Tornando dalla teoria alla pratica, ci dobbiamo chiedere se il rimbalzo partito in questi giorni sul nostro mercato e fin dal 21 novembre sull’indice americano SP500 sia classificabile come semplice correzione oppure abbia già i caratteri dell’inversione ciclica.

Personalmente propendo per la prima delle due ipotesi per alcuni motivi:

1)     Il movimento ribassista partito da metà maggio è stato talmente violento che deve aver segnato profondamente l’emotività della massa degli operatori. Qualcuno è riuscito a scappare in tempo. Tra essi dovrebbero esserci i miei lettori, se hanno avuto fiducia nelle mie analisi. Altri sono usciti nelle ultime settimane, per disperazione. La maggior parte comunque è ancora significativamente investita e sta subendo uno stress psicologico notevole. Aspetta prezzi un po’ più alti per fare le valigie. Se il rimbalzo dovesse proseguire per un po’ e recuperare parte del terreno perduto, arriverebbero perciò vendite cospicue dovute all’uscita dei ritardatari. Inoltre credo che molti ribassisti dovrebbero aver preso profitto od essere in procinto di farlo, alimentando così ancora un po’ di recupero. Nel frattempo possono godersi i guadagni passando ai Caraibi le settimane a cavallo di fine anno. Però credo che se i mercati protrarranno un po’ il recupero e si dovessero rivedere livelli un po’ più alti sugli indici, non resisterebbero alla tentazione di riposizionarsi al ribasso, vendendo anch’essi. Per cui se l’economia reale non dovesse dare segni inequivocabili di ripresa entro pochi mesi, dovrebbe esserci ancora un movimento ribassista, in grado di portare gli indici sui minimi di questo 2008 e magari significativamente al di sotto.

2)     Graficamente si scorge un trend molto chiaro di lungo periodo, che per invertire ha parecchie resistenze da abbattere.

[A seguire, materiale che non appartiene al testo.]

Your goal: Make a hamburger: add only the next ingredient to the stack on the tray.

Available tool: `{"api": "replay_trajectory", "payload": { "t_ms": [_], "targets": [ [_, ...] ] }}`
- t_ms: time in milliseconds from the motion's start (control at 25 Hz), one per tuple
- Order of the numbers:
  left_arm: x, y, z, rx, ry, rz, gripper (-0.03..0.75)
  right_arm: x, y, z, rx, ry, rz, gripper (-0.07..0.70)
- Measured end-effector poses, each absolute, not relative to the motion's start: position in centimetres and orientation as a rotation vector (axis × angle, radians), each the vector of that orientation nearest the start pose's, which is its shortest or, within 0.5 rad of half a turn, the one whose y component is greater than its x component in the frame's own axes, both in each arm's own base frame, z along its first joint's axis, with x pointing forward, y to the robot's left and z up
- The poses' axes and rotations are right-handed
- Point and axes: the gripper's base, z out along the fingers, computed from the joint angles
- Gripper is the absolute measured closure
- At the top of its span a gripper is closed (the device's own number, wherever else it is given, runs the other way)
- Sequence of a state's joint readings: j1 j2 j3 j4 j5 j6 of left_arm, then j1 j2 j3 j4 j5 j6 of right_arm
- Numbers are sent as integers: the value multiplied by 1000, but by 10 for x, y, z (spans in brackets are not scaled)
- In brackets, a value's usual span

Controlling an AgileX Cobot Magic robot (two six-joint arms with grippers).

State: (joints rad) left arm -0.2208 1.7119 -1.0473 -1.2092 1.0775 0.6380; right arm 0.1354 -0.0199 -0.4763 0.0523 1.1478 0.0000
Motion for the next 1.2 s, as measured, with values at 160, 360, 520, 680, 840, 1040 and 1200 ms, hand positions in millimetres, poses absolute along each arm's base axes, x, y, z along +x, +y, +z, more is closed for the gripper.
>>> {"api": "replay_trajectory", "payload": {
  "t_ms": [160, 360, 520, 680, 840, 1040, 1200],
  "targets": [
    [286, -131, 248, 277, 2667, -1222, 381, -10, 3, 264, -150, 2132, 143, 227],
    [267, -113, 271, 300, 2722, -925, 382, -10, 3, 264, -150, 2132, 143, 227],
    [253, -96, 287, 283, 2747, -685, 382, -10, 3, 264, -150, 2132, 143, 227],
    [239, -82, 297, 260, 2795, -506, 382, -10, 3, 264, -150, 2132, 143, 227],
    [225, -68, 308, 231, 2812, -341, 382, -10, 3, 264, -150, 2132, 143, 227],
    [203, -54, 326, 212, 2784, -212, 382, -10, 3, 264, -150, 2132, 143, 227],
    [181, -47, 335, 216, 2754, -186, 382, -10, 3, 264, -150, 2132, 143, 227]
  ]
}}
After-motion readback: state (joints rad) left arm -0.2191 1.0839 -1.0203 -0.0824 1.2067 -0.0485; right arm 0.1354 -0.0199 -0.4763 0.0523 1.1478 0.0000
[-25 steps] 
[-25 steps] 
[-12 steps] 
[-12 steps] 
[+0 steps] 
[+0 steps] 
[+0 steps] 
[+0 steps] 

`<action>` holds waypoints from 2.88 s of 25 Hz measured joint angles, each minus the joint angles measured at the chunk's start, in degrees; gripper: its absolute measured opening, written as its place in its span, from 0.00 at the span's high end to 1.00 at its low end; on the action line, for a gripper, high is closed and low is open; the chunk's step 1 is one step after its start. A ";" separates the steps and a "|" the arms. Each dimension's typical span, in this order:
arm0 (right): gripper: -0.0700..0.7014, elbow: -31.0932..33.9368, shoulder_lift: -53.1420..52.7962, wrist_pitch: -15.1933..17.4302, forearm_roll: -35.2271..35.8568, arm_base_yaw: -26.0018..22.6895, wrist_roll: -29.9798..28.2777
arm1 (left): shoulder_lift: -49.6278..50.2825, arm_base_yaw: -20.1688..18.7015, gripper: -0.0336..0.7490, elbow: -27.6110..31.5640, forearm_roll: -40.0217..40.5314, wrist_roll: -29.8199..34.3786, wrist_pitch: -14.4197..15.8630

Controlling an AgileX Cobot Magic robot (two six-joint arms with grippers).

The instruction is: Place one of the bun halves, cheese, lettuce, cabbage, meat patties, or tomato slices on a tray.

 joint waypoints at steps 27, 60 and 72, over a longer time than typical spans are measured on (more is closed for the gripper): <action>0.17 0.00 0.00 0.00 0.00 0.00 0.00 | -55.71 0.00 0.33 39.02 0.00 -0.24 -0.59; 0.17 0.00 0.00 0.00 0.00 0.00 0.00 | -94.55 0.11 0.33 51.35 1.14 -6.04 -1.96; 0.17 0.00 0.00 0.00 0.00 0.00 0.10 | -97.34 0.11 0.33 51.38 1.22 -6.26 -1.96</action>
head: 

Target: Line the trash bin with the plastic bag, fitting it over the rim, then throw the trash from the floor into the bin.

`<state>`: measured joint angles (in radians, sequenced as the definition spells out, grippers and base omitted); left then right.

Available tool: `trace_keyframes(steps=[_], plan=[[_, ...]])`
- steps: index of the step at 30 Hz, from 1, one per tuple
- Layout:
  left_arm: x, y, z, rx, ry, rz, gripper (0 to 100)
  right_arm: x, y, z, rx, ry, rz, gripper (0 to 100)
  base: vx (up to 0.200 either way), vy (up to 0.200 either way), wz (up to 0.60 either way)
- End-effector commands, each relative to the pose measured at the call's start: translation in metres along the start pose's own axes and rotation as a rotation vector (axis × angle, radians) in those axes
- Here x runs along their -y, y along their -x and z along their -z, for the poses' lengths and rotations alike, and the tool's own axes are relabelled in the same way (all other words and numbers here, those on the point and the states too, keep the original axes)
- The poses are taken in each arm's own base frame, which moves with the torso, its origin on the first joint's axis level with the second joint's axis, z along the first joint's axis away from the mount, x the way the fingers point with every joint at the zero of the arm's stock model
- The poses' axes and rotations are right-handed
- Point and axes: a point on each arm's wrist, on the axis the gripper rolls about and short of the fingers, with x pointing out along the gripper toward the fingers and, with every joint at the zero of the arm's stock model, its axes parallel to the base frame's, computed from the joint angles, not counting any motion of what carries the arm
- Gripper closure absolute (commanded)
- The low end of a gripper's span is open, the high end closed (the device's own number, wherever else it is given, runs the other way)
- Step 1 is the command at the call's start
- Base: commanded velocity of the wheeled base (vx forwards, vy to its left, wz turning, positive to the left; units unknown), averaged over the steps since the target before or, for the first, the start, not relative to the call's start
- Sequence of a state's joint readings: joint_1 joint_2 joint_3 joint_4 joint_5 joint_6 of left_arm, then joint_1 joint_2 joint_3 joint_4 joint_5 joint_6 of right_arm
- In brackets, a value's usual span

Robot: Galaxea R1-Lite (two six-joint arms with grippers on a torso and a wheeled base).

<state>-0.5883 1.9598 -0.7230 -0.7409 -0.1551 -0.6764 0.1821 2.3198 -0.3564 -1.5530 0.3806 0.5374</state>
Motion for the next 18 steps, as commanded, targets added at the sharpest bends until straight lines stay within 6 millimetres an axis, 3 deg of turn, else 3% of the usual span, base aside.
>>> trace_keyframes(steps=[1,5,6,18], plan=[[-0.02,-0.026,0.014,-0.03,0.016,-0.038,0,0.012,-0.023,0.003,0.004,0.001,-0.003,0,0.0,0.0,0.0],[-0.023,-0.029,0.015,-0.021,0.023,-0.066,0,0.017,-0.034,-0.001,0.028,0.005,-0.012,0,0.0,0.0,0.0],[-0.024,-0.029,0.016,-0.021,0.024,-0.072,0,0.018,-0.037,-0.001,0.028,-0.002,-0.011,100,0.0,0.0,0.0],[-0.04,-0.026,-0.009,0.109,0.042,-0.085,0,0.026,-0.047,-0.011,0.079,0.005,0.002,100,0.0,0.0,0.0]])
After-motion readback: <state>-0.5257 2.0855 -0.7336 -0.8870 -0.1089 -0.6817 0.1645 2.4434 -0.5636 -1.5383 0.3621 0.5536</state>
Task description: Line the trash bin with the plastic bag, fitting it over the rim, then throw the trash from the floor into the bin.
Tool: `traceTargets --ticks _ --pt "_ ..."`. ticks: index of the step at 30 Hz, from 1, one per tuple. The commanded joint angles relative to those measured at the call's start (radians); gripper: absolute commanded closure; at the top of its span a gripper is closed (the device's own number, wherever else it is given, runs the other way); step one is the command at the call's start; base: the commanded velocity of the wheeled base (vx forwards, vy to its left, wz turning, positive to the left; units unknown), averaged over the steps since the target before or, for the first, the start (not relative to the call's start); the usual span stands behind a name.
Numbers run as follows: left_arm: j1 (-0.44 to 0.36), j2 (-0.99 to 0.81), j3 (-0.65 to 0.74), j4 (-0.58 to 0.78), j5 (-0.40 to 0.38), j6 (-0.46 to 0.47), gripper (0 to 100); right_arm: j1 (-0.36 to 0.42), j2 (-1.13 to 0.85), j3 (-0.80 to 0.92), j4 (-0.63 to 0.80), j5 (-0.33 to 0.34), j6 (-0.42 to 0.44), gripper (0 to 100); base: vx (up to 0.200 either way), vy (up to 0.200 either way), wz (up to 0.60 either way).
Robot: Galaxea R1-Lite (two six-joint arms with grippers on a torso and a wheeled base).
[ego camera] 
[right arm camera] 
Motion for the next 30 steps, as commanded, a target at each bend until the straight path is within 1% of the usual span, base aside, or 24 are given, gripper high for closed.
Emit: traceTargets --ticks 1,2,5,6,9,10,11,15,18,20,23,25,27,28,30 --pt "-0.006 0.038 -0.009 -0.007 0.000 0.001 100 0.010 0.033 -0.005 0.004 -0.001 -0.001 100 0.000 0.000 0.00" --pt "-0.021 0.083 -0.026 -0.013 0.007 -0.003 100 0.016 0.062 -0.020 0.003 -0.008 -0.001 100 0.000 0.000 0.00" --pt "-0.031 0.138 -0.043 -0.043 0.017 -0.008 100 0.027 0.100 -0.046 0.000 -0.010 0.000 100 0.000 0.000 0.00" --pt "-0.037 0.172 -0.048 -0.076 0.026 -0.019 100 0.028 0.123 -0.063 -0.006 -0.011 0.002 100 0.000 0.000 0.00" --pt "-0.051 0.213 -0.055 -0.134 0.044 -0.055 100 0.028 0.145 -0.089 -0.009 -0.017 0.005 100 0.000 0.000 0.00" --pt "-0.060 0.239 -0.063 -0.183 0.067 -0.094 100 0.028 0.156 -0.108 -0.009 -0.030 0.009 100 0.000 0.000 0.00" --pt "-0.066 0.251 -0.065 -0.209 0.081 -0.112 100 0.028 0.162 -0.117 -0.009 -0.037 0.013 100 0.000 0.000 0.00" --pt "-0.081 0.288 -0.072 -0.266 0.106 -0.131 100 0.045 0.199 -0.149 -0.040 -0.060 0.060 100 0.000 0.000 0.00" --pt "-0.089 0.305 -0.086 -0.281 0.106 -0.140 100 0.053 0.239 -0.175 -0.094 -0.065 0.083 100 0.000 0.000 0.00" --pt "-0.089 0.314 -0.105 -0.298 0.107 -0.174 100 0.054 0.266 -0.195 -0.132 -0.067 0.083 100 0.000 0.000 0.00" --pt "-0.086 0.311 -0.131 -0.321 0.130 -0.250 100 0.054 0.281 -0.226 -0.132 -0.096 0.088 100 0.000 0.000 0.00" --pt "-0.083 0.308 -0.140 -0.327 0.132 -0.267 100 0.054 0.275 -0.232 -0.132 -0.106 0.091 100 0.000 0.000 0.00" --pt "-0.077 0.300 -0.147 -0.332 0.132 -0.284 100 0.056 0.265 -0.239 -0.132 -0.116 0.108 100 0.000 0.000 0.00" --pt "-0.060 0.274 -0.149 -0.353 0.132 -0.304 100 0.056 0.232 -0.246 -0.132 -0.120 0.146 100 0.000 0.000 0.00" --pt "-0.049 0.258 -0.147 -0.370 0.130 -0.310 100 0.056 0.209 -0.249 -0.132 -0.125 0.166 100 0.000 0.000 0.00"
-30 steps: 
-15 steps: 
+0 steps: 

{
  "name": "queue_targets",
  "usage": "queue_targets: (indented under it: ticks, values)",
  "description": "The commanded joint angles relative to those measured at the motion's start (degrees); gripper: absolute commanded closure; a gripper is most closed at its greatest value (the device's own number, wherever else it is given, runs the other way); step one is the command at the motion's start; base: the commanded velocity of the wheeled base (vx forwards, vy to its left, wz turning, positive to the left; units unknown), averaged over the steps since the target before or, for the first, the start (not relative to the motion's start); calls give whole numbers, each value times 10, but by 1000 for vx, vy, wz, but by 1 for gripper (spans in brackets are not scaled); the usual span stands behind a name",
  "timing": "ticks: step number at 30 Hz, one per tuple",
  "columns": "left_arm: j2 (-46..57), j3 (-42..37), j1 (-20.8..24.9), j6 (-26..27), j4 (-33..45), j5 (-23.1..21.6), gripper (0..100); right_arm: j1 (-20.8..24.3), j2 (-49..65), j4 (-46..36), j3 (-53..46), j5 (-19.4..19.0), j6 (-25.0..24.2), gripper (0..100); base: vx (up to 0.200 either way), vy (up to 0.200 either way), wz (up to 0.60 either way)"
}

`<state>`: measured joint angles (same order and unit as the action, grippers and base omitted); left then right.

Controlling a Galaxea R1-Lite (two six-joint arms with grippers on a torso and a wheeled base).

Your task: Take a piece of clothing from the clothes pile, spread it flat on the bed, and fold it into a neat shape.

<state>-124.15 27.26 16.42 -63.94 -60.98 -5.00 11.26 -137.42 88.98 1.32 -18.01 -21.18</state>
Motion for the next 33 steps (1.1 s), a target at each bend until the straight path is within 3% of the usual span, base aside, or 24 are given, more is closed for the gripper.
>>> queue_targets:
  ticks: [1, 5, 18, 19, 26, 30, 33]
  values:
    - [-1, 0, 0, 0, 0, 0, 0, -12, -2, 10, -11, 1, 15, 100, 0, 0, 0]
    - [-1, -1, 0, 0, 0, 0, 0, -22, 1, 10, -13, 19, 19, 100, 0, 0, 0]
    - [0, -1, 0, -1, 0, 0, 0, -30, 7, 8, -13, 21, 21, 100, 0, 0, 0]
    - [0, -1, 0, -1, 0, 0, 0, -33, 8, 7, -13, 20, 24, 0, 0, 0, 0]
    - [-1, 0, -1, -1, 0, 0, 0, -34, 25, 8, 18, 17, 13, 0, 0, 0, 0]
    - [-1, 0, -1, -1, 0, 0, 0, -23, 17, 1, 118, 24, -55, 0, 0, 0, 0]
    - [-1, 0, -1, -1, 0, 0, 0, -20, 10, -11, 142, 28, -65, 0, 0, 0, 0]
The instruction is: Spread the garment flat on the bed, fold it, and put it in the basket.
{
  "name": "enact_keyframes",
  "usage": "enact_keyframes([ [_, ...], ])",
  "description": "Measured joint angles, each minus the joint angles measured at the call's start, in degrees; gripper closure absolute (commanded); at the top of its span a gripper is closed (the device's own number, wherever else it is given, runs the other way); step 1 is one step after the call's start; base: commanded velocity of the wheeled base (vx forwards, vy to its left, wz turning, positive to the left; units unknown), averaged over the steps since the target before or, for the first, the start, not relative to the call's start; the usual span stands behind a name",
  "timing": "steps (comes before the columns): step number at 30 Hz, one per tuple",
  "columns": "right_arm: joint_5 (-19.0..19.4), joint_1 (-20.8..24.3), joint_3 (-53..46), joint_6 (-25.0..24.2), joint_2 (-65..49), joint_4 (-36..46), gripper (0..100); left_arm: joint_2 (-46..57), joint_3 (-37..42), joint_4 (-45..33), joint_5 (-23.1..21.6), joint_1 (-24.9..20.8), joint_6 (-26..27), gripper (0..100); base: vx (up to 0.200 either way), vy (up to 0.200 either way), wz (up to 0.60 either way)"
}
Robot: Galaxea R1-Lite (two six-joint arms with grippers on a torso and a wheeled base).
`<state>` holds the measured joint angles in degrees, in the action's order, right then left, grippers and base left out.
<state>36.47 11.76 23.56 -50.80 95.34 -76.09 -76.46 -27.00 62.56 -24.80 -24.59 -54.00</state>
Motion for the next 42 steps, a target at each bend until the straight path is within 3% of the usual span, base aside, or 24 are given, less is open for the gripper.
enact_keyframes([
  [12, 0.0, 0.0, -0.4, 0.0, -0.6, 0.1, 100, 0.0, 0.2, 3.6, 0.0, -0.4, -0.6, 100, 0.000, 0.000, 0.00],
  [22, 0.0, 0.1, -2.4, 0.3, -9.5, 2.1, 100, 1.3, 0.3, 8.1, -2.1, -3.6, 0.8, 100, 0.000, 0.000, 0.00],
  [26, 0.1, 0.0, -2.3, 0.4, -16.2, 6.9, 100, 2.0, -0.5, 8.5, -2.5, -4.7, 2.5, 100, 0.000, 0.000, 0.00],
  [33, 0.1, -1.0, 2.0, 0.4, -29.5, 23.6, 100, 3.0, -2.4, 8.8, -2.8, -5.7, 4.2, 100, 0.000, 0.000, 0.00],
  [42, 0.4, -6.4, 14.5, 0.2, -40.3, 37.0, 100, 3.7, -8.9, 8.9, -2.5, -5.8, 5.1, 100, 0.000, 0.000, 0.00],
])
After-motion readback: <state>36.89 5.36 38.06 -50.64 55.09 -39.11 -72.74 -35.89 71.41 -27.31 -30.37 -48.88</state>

In termini di teoria di Eliott (per gli iniziati) quella che potrebbe essersi conclusa appare come l’onda 3 impulsiva di un movimento ribassista a 5 onde. Dovremmo vedere ora l’onda 4 rialzista che non dovrebbe andare oltre l’area 1.170 di SP500, seguita dall’onda 5 impulsiva e nuovamente ribassista con obiettivo almeno i minimi dell’anno in corso.

3)     I mercati azionari, con il forte calo autunnale hanno preso atto di una crisi economica molto grave, probabilmente la più grave del dopoguerra. La gravità della recessione è già scontata nei livelli di prezzo raggiunti in novembre. Non è ancora scontata la sua durata ed in particolare un prolungamento che incida gravemente sui bilanci aziendali del 2009. E’ relativamente poco tempo che è scattato l’allarme sulla durata della recessione e sulla sua possibile trasformazione in Depressione. Gli analisti hanno soltanto iniziato il processo di revisione al ribasso degli utili societari e per ora non prevedono quella devastazione sui bilanci che una depressione potrebbe provocare, con tutti gli strascichi in termini di fallimenti. Se la crisi non si attenuerà presto, se le misure dei vari governi e delle banche centrali non sortiranno l’effetto di riportare rapidamente un po’ di fiducia negli operatori temo che i mercati dovranno scendere ancora.